Avant les ANR, le MDJS le Réveil avait fait un communiqué et proposé une prolongation de 1 an avec quelques propositions de réformes prioritaires. Cette diversité de points de vue est l’essence même de la démocratie.
Même si nous pensions que la CEDEAO nous aiderait à obtenir un délai raisonnable, nous fustigeons leurs réactions avec ces sanctions. Le Parti MDJS-LE Réveil a été créé pour que le Mali s’inscrive dans une nouvelle gouvernance, donc pour le bien-être du Mali. Nous opposerons à toutes initiatives qui entravent cette dynamique et entravent l’indépendance réelle du Mali dans toutes ses dimensions.
Le Parti oui, mais le Mali d’abord.
Les sanctions de la CEDEAO traduisent la haine des dirigeants de cette Institution contre le peuple souverain du Mali. En plus, ces sanctions sont illégales car violant les textes. Comment dans un pays pauvre comme le Mali, vous privez l’État de ses moyens ? En plus du gel des avoirs de l’Etat à la BCEAO, les restrictions commerciales et la fermeture des frontières affecteront très sérieusement les recettes douanières, donc les finances de l’Etat.
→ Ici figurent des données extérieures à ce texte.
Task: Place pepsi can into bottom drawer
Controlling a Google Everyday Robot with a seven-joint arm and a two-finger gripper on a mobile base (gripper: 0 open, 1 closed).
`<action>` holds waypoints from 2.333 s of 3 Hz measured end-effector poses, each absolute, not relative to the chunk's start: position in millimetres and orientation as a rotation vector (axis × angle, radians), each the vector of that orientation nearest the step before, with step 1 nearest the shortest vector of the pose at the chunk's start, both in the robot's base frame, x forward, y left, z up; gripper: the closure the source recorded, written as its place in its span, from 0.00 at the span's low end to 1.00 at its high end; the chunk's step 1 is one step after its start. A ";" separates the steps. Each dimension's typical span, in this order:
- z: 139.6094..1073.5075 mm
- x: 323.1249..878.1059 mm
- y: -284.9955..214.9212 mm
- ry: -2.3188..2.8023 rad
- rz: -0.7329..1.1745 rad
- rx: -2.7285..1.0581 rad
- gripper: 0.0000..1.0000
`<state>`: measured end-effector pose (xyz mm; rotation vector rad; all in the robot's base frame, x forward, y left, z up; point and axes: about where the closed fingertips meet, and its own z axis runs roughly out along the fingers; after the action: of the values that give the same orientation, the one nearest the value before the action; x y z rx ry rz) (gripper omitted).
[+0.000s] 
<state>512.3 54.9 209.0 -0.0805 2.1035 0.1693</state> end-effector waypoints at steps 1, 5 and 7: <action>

Ces mesures visent à saper les fondements de l’Etat et à appauvrir la population, car réduisant la capacité des autorités à fournir les services sociaux de base aux populations.
Comme pistes de solution, l’Etat devra diversifier ses partenaires stratégiques et renforcer ses liens avec les pays limitrophes non membres de la CEDEAO. On peut déjà se réjouir de l’appui de l’Algérie et du refus de la Guinée de fermer ses frontières. Au-delà des dispositions préventives prises, les autorités devraient rechercher les meilleures compétences dans tous les domaines pour les mettre au travail”.
Sandy Haidara, vice-président du RDA: “Il faut éviter le bras de fer avec nos partenaires en préconisant le dialogue”
“Le Mali est membre fondateur de la CEDEAO. A ce titre nous devons assumer nos engagements et notre signature. Les sanctions sont lourdes pour le peuple malien, mais c’est une réciproque à la demande exagérée de 5 ans (délai proposé par 2 personnes aux assises) comme pour provoquer la CEDEAO. La seule solution qui vaille est de reprendre langue avec nos partenaires au lieu d’un bras de fer qui n’ira pas loin. Aussi la proposition d’un délai acceptable sera le point de départ certainement immédiat de la suspension des sanctions, amené le pouvoir dans la rue ne fait pas avancer un pays”.